Given information:
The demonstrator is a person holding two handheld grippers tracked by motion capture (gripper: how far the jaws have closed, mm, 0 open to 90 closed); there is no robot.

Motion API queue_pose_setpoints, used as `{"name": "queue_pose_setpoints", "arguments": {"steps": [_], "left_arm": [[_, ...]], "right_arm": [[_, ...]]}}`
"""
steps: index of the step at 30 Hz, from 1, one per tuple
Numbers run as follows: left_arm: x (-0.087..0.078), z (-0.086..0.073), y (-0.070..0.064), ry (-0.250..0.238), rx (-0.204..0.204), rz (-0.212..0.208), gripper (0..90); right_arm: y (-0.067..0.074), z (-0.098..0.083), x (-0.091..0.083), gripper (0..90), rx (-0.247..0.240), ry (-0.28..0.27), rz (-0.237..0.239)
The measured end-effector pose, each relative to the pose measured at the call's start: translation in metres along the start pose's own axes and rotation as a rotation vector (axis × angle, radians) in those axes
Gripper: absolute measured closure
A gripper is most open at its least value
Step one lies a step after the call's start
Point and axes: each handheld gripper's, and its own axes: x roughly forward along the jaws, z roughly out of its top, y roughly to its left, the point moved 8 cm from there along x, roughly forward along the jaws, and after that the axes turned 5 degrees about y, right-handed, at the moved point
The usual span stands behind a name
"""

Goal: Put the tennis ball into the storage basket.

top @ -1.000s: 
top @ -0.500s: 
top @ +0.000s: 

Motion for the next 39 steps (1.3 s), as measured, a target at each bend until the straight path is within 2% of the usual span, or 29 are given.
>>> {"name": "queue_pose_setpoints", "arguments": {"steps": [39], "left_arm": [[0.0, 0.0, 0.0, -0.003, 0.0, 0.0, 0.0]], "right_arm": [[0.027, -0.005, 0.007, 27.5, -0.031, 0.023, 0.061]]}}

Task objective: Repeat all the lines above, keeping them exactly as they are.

Result of this exercise:
The demonstrator is a person holding two handheld grippers tracked by motion capture (gripper: how far the jaws have closed, mm, 0 open to 90 closed); there is no robot.

Motion API queue_pose_setpoints, used as `{"name": "queue_pose_setpoints", "arguments": {"steps": [_], "left_arm": [[_, ...]], "right_arm": [[_, ...]]}}`
"""
steps: index of the step at 30 Hz, from 1, one per tuple
Numbers run as follows: left_arm: x (-0.087..0.078), z (-0.086..0.073), y (-0.070..0.064), ry (-0.250..0.238), rx (-0.204..0.204), rz (-0.212..0.208), gripper (0..90); right_arm: y (-0.067..0.074), z (-0.098..0.083), x (-0.091..0.083), gripper (0..90), rx (-0.247..0.240), ry (-0.28..0.27), rz (-0.237..0.239)
The measured end-effector pose, each relative to the pose measured at the call's start: translation in metres along the start pose's own axes and rotation as a rotation vector (axis × angle, radians) in those axes
Gripper: absolute measured closure
A gripper is most open at its least value
Step one lies a step after the call's start
Point and axes: each handheld gripper's, and its own axes: x roughly forward along the jaws, z roughly out of its top, y roughly to its left, the point moved 8 cm from there along x, roughly forward along the jaws, and after that the axes turned 5 degrees about y, right-handed, at the moved point
The usual span stands behind a name
"""

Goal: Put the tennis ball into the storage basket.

top @ -1.000s: 
top @ -0.500s: 
top @ +0.000s: 

Motion for the next 39 steps (1.3 s), as measured, a target at each bend until the straight path is within 2% of the usual span, or 29 are given.
>>> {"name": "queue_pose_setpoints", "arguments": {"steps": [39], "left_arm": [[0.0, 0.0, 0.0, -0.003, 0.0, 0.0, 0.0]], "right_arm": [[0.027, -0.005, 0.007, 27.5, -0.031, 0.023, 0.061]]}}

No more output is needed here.